» What needs to be done: Among the entries that follow, some lines contain the word "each". Show all of them.

▽

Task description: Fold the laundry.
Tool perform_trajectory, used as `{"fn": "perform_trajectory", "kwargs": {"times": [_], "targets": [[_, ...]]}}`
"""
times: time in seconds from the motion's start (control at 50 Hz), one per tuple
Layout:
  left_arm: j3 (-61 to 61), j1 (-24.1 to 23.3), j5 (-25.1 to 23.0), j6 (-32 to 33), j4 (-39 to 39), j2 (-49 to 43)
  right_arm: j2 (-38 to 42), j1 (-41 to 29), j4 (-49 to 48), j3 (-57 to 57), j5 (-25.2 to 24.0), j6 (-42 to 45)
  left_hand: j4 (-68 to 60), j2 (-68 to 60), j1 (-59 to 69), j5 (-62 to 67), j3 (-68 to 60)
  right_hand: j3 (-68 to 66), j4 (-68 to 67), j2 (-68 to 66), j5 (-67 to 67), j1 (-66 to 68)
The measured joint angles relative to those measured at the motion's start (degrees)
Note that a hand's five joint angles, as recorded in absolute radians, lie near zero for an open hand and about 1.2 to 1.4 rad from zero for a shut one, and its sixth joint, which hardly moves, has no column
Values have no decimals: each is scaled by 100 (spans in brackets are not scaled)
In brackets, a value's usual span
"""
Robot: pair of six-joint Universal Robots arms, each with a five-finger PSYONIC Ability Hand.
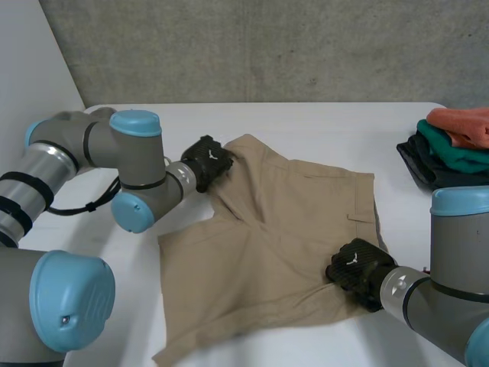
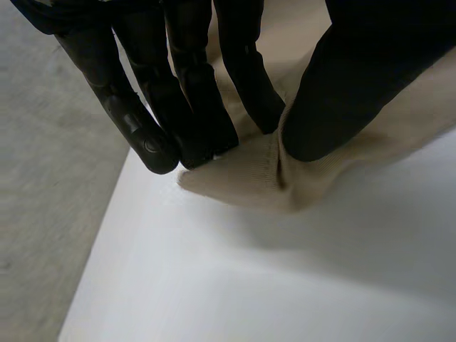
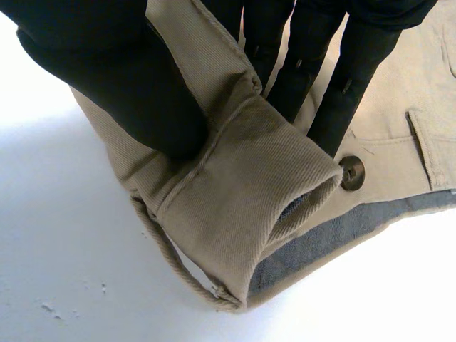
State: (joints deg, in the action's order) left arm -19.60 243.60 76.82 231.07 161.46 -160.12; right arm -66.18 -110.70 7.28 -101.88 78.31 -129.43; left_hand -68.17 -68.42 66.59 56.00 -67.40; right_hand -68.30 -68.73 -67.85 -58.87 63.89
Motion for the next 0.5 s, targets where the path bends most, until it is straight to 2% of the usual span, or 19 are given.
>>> {"fn": "perform_trajectory", "kwargs": {"times": [0.14,0.3,0.5], "targets": [[-776,165,665,76,128,532,-10,-26,-36,0,0,-33,-26,0,0,0,-55,0,0,0,0,0],[-1736,184,1147,96,68,1200,-6,-123,-96,23,6,-107,-27,0,0,0,-55,0,0,0,0,0],[-1844,-17,2006,59,-414,1347,59,-159,-174,35,37,-180,-27,0,0,0,-55,0,0,0,0,0]]}}
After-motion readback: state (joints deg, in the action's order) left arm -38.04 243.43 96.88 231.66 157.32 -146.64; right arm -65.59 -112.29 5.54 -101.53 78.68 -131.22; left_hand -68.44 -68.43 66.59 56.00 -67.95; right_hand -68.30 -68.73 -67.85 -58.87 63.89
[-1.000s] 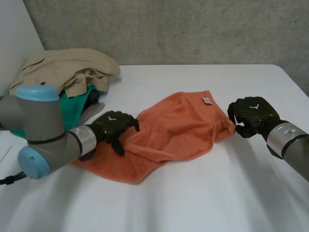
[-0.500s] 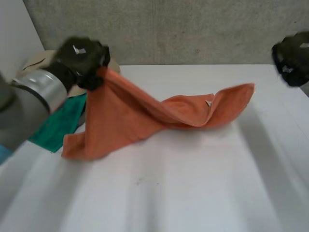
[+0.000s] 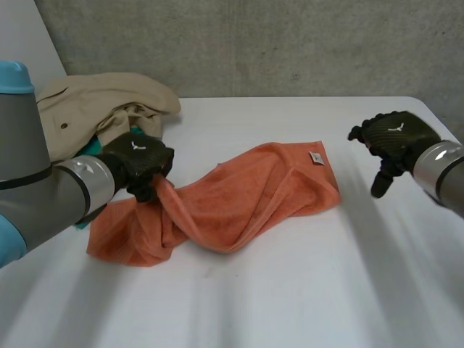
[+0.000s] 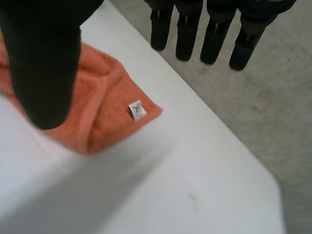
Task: Fold the laundry.
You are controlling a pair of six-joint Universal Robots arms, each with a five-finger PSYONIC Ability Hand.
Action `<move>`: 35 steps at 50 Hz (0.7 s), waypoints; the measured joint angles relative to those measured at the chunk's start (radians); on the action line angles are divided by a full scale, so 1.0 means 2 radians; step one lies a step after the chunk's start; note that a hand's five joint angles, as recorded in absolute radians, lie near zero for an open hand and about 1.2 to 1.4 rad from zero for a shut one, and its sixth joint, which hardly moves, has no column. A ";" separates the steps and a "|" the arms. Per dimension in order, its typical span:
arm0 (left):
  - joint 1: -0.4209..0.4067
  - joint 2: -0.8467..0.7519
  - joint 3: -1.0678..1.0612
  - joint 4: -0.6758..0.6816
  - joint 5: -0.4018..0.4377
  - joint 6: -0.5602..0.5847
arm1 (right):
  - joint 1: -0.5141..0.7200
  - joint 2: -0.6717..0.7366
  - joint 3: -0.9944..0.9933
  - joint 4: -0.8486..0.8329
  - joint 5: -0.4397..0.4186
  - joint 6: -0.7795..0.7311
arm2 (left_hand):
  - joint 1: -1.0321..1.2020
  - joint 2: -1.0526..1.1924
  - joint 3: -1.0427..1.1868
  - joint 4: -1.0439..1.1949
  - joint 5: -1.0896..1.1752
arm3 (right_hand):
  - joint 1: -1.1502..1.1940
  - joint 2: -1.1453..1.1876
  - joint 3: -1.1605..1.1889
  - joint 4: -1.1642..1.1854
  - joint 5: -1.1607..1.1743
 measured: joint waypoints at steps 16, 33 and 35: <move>-0.008 0.142 -0.069 0.055 0.010 0.001 | 0.071 0.104 -0.075 -0.016 -0.091 -0.019 | 0.000 0.000 0.000 0.000 0.000 | -0.006 0.002 0.009 0.009 0.024; 0.014 0.183 -0.105 0.077 0.019 -0.007 | 0.106 0.313 -0.232 -0.086 -0.011 -0.129 | 0.000 0.000 0.000 0.000 0.000 | 0.411 0.421 0.421 0.423 0.432; 0.018 0.190 -0.109 0.083 0.021 -0.012 | 0.103 0.301 -0.224 -0.107 -0.010 -0.117 | 0.000 0.000 0.000 0.000 0.000 | 0.411 0.429 0.437 0.441 0.441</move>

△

» Exercise result:
Values have no decimals: each is scaled by 100 (spans in brackets are not scaled)
Robot: pair of six-joint Universal Robots arms, each with a five-finger PSYONIC Ability Hand.
You are controlling a pair of six-joint Universal Robots arms, each with a five-finger PSYONIC Ability Hand.

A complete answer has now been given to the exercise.